What does (x ^ 0x1) != 0 mean?

 

I came across the following code snippet 

if( 0 != ( x ^ 0x1 ) )
     encode( x, m );

What does x ^ 0x1 mean? Is this some standard technique?

The XOR operation ( x ^ 0x1 ) inverts bit 0. So the expression effectively means: if bit 0 of x is 0, or any other bit of x is 1, then the expression is true.

Conversely the expression is false if x == 1.

So the test is the same as: 

if (x != 1)

and is therefore (arguably) unnecessarily obfuscated.

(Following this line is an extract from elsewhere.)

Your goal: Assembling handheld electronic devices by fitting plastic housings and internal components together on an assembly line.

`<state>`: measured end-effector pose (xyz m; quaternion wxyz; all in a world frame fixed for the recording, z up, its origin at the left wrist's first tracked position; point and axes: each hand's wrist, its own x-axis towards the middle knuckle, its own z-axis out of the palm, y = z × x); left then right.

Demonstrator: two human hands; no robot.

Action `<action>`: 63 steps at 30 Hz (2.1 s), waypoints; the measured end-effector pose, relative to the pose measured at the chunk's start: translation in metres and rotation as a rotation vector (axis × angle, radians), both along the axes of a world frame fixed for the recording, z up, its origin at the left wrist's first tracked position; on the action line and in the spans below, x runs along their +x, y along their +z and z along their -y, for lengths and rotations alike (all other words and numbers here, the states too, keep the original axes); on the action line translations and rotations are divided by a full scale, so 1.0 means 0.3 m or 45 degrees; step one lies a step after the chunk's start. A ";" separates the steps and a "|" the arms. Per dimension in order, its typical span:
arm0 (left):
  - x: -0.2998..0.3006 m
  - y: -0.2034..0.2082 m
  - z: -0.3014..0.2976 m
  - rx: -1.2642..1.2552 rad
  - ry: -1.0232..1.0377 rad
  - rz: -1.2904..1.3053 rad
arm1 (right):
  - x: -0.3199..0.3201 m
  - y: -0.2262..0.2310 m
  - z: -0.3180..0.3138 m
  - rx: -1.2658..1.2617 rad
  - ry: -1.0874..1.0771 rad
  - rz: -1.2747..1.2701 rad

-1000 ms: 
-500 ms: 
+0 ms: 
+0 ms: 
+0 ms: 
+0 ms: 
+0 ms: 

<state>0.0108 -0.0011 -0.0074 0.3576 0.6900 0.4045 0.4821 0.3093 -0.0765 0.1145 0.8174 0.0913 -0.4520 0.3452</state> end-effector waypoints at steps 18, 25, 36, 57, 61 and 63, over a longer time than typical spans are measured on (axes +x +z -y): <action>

  • ^ is the bitwise XOR operation
  • 0x1 is 1 in hex notation
  • x ^ 0x1 will invert the last bit of x (refer to the XOR truth table in the link above if that's not clear to you).

    • So, the condition (0 != ( x ^ 0x1 )) will be true if x is greater than 1 or if the last bit of x is 0. Which only leaves x==1 as a value at which the condition will be false. So it is equivalent to 

    if (x != 1)

    PS Hell of a way to implement such a simple condition, I might add. Don't do that. And if you must write complicated code, leave a comment . I beg of you.

    This may seem as oversimplified explanation, but if someone would like to go through it slowly it is below:

    ^ is a bitwise XOR operator in c, c++ and c#.

    A bitwise XOR takes two bit patterns of equal length and performs the logical exclusive OR operation on each pair of corresponding bits.

    Exclusive OR is a logical operation that outputs true whenever both inputs differ (one is true, the other is false).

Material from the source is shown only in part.